Please include this citation if you plan to use this database:
[Moro et al., 2014] S. Moro, P. Cortez and P. Rita. A Data-Driven Approach to Predict the Success of Bank Telemarketing. Decision Support Systems, Elsevier, 62:22-31, June 2014
""",
[
"https://archive.ics.uci.edu/ml/machine-learning-databases/00222/bank.zip",
"https://archive.ics.uci.edu/ml/machine-learning-databases/00222/bank-additional.zip"
]
#NOTE: I am not providing a checksum here
;
post_fetch_method = unpack
)
);
Then we would do so by calling preupload_check
, passing in the DataDep name, and the local file.
julia> preupload_check("UCI Banking", "./bank.zip")
┌ Warning: Checksum not provided, add to the Datadep Registration the following hash line
│ hash = "99d7e8eb12401ed278b793984423915411ea8df099e1795f9fefe254f513fe5e"

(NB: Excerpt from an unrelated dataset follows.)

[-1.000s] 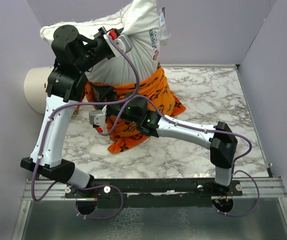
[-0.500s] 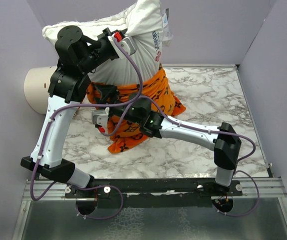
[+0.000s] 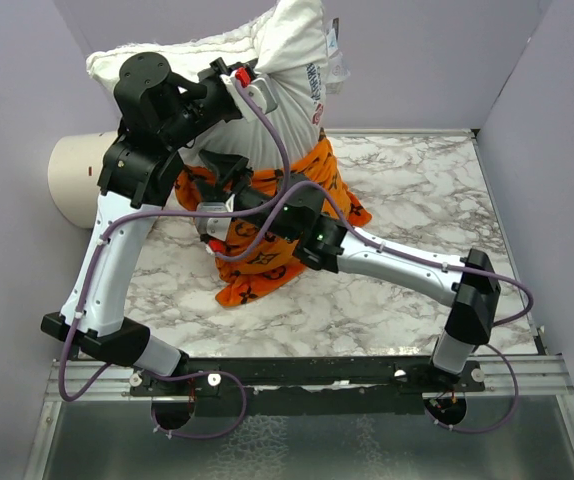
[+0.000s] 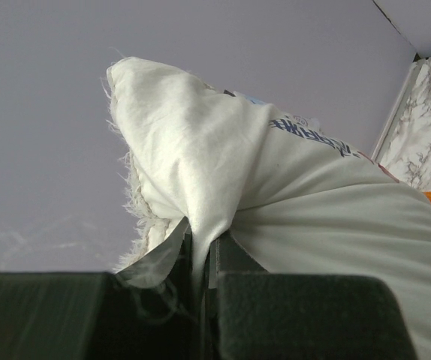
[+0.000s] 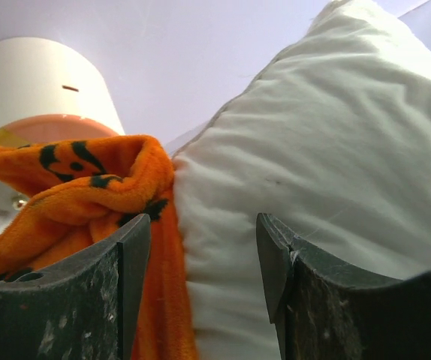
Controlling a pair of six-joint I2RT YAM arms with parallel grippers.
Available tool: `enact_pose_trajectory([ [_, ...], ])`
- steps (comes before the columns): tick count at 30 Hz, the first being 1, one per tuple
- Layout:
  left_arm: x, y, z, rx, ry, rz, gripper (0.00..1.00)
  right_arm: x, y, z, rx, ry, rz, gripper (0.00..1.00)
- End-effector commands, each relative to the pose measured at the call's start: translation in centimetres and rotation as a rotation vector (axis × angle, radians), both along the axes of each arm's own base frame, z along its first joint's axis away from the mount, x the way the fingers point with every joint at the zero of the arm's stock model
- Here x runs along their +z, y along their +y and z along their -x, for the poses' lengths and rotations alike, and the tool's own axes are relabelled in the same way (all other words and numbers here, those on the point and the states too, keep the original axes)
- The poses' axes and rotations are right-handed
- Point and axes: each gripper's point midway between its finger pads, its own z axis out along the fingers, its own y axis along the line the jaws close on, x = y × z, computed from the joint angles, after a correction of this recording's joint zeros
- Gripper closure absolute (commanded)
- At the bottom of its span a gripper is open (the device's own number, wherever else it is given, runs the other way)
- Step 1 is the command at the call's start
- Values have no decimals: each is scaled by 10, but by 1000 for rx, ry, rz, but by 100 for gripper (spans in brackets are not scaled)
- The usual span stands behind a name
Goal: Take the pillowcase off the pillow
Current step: Remove the pillow from the pillowcase.
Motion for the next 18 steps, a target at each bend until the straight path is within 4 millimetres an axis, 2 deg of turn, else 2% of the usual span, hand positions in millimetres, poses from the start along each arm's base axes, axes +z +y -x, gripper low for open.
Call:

└ @ DataDeps D:\White\Documents\GitHub\DataDeps.jl\src\verification.jl:44
7-Zip [64] 16.04 : Copyright (c) 1999-2016 Igor Pavlov : 2016-10-04
Scanning the drive for archives:
1 file, 579043 bytes (566 KiB)
Extracting archive: C:\Users\White\AppData\Local\Temp\jl_72FA.tmp\bank.zip
--
Path = C:\Users\White\AppData\Local\Temp\jl_72FA.tmp\bank.zip
Type = zip
Physical Size = 579043
Everything is Ok
Files: 3
Size: 5075686
Compressed: 579043
true
Notice that it has issued a warning that the checksum was not provided, and has output the hash that needs to be added to the registration block. But it has not issued any warnings about the unpack
. The fetch_method
is never invoked.
It is good to use preupload checking before you upload files. It can make debugging easier.